Final answer:
The displacement of the canoe can be found by calculating the component of the canoe's velocity perpendicular to the river's current. The time it takes to reach the dock can be calculated by finding the time it takes for the canoe to travel the eastward distance. The person in the canoe would have to paddle at a velocity perpendicular to the river's current to land at the dock.
Step-by-step explanation:
The displacement of the canoe can be calculated by finding the component of the canoe's velocity that is perpendicular to the river's current. Since the river is flowing from west to east, the perpendicular component of the canoe's velocity is its northward velocity of 3 m/s. The displacement can be calculated using the formula: displacement = velocity * time. In this case, the displacement will be 3 m/s * time.

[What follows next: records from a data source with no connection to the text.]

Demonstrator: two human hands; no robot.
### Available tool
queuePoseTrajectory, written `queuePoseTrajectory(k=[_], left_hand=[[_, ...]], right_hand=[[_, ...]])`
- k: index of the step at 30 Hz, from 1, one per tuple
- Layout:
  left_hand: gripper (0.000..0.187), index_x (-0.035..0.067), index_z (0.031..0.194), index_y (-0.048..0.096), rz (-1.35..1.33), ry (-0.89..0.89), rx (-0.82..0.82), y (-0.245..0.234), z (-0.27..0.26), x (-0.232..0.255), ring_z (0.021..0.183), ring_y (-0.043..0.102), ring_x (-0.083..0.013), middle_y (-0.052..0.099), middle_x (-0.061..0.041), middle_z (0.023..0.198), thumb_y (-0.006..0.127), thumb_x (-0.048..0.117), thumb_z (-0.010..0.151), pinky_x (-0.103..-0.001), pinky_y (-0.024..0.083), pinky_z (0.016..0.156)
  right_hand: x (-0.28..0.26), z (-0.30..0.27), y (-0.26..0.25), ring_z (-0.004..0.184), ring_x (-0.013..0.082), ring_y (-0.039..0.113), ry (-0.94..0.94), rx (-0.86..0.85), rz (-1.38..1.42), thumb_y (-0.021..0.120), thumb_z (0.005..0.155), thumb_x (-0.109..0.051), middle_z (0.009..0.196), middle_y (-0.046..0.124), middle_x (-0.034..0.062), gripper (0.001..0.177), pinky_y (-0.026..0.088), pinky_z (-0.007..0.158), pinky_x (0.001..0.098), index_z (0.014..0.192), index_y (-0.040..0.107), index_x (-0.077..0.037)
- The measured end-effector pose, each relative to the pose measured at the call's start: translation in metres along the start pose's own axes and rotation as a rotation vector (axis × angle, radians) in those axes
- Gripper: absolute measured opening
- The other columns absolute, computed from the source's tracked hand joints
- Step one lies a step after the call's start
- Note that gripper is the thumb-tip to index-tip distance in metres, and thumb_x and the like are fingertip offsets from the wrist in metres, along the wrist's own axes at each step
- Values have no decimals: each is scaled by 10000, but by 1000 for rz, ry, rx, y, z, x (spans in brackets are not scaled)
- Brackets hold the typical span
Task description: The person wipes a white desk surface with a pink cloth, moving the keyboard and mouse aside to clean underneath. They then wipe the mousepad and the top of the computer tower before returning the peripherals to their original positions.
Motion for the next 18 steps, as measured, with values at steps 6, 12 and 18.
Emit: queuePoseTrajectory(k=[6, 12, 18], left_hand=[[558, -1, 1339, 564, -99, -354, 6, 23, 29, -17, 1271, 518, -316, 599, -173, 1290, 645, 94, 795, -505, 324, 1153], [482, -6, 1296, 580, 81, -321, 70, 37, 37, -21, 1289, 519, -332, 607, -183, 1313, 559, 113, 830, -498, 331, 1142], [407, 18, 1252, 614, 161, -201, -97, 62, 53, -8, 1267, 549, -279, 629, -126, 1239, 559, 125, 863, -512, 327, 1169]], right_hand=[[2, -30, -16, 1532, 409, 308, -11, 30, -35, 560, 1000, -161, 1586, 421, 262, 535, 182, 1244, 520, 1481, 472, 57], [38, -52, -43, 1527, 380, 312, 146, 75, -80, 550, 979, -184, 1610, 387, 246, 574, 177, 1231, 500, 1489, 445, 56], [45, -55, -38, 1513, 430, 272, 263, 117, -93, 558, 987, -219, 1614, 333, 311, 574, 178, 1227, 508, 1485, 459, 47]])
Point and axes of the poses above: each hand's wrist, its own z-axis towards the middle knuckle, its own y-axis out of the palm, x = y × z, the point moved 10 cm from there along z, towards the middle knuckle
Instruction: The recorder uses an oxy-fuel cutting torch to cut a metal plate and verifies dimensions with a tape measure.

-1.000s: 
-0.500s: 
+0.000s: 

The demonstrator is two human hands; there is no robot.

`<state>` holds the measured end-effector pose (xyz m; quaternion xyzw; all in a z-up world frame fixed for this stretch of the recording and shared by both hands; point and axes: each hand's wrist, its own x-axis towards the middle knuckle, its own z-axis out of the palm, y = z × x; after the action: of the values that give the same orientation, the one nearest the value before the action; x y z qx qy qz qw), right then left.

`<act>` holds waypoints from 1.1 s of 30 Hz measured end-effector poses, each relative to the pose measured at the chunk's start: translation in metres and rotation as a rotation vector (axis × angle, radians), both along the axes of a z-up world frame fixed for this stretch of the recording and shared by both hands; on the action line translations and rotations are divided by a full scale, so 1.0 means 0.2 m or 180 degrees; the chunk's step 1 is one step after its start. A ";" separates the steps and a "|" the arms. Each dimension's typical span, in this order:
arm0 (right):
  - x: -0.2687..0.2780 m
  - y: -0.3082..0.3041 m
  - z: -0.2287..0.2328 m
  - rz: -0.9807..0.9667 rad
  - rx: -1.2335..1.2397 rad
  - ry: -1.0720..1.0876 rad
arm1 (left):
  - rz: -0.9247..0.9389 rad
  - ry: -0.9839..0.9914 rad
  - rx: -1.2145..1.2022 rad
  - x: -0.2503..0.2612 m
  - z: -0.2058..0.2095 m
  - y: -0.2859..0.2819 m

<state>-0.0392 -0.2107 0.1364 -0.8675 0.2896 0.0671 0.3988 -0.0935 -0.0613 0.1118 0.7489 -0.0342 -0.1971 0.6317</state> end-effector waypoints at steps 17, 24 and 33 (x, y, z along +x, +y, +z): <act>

To find the time it takes for the canoe to reach the dock, we need to determine the time it takes for the canoe to travel 112 meters eastward. The eastward component of the canoe's velocity is the same as the river's current, which is 7 m/s. The time can be calculated using the formula: time = displacement / velocity. In this case, the time will be 112 m / 7 m/s.
Therefore, the displacement of the canoe is 3 m/s * time and the time it takes to reach the dock is 112 m / 7 m/s. The person in the canoe would have to paddle at a velocity perpendicular to the river's current, which is 3 m/s, in order to land at the dock.